London: Printed and Published by W. Clark, 1821.

Price: $2,000.00


About the item

First published edition, thin paper copy. 182, [4] pp. 1 vols. 8vo. In original boards nicked at the head and rubbed at the foot of the spine, very good with minimal loss to the spine label and structurally sound. Faint foxing to ffep, with a few scattered spots in the first pages. Some annotation in pencil throughout (numbers relating to line breaks and poem titles).The C.W. Frederickson copy,with his bookplate. Bookplate of Louis V. Ledoux. Laid into a quarter morocco slipcase and chemise. Granniss 19; Tinker 1888; Ashley V., p.150; Scwhartz, L. M., "Two New Contemporary Reviews of Shelley's Queen Mab", Keats-Shelley Journal, 1970, Vol. 19 (1970), pp. 77-85.

Item #322391

Though a piracy by William Clark – with the help of book pirate Thomas Moses, whose monogram appears in black letter below the imprint on the penultimate leaf – the is the first published edition of Shelley's first poem of any length. It was privately printed in 1813 in a very small edition, and originally contained a poetical dedication to Harriet. Shelley was in the habit of cutting out the title page and the dedication in copies he gave to friends, to avoid his inflammatory views about politics, the family, and religion being noted by the authorities.

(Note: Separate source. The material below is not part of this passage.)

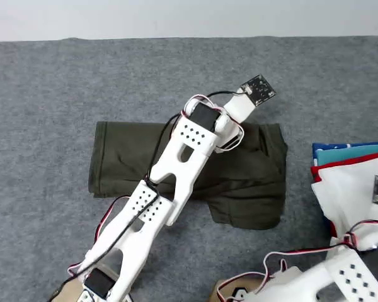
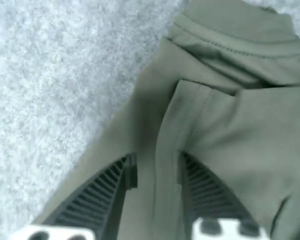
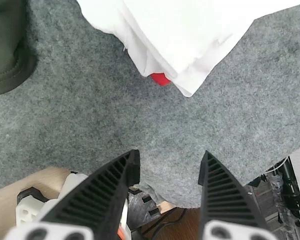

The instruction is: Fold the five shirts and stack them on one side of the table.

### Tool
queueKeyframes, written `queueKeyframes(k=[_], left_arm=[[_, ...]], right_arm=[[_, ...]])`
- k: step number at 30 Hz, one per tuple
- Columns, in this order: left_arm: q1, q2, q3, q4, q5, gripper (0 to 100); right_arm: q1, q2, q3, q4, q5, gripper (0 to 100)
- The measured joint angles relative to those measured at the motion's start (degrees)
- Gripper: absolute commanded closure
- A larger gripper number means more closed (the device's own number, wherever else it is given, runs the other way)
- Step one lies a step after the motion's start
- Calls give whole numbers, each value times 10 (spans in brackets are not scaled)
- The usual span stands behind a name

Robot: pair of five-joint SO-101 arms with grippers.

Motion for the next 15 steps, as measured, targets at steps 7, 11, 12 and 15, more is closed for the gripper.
queueKeyframes(k=[7,11,12,15], left_arm=[[33,0,-6,16,0,841],[70,0,-4,17,0,880],[80,-1,1,17,0,886],[99,0,4,18,0,888]], right_arm=[[0,0,0,0,0,801],[0,0,0,0,0,801],[0,0,0,0,0,801],[0,0,0,0,0,801]])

There are two known versions of this edition, the first that prints the notes in their entirety and excises the dedication, and a second that includes the dedication and deletes words and lines from the notes. Shelley wrote a letter from Pisa on June 22, 1821, both "exonerat[ing]" himself and asking to "restrain the sale." Clark, threatened by prosecution (for Vice), voluntarily discontinued distribution after selling about only 50 copies. He was brought to trial and found guilty, serving four months. Clark's piracy was the first of three caused Shelley's poem, and the ideas therein, to be discussed publicly for the first time.

The present copy has a present advertising leaf, and no missing words or lines between pp. 146-148, and a supplied dedication from Carlile's 1822 edition (that used Clark's plates).